**Available data:**
────────────────────────────────────────
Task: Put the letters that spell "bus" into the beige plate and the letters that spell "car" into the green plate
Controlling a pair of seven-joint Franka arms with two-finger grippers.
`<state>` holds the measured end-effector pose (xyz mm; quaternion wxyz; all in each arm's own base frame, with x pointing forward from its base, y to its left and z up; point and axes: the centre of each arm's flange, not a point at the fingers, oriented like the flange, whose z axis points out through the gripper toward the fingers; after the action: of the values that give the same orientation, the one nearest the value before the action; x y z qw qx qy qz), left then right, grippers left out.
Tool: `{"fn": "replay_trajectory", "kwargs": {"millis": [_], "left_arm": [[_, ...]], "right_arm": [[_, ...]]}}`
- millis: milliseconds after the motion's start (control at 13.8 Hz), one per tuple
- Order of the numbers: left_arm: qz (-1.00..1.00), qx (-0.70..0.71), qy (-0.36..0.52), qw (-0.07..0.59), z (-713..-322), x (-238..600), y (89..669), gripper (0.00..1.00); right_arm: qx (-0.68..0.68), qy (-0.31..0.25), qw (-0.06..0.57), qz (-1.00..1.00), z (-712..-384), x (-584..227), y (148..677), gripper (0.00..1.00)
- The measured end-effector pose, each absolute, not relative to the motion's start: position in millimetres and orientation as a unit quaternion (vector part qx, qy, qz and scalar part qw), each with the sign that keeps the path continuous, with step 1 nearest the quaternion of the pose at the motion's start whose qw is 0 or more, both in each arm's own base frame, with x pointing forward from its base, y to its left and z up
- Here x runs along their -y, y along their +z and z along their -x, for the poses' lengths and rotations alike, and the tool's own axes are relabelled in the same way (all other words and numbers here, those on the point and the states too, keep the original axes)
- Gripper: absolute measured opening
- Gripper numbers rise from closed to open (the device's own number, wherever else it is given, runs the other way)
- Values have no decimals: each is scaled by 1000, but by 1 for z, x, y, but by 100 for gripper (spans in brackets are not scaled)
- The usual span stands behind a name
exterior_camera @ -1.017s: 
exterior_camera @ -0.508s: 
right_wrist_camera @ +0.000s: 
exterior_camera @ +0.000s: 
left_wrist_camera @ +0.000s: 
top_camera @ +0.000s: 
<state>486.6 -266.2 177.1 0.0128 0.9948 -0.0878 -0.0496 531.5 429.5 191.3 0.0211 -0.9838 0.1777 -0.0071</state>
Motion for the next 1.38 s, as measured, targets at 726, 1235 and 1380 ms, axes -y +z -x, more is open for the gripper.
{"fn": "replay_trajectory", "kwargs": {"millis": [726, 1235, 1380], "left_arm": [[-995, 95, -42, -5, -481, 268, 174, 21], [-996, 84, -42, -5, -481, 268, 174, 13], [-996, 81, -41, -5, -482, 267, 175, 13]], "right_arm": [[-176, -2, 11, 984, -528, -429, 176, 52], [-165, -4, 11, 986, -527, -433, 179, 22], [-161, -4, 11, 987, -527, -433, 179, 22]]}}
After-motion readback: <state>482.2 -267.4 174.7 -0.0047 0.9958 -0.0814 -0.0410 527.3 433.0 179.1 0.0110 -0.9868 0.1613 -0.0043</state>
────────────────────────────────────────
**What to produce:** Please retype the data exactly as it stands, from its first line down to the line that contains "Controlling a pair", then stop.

**Solution to the exercise:**
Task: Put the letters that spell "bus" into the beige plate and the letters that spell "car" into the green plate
Controlling a pair of seven-joint Franka arms with two-finger grippers.

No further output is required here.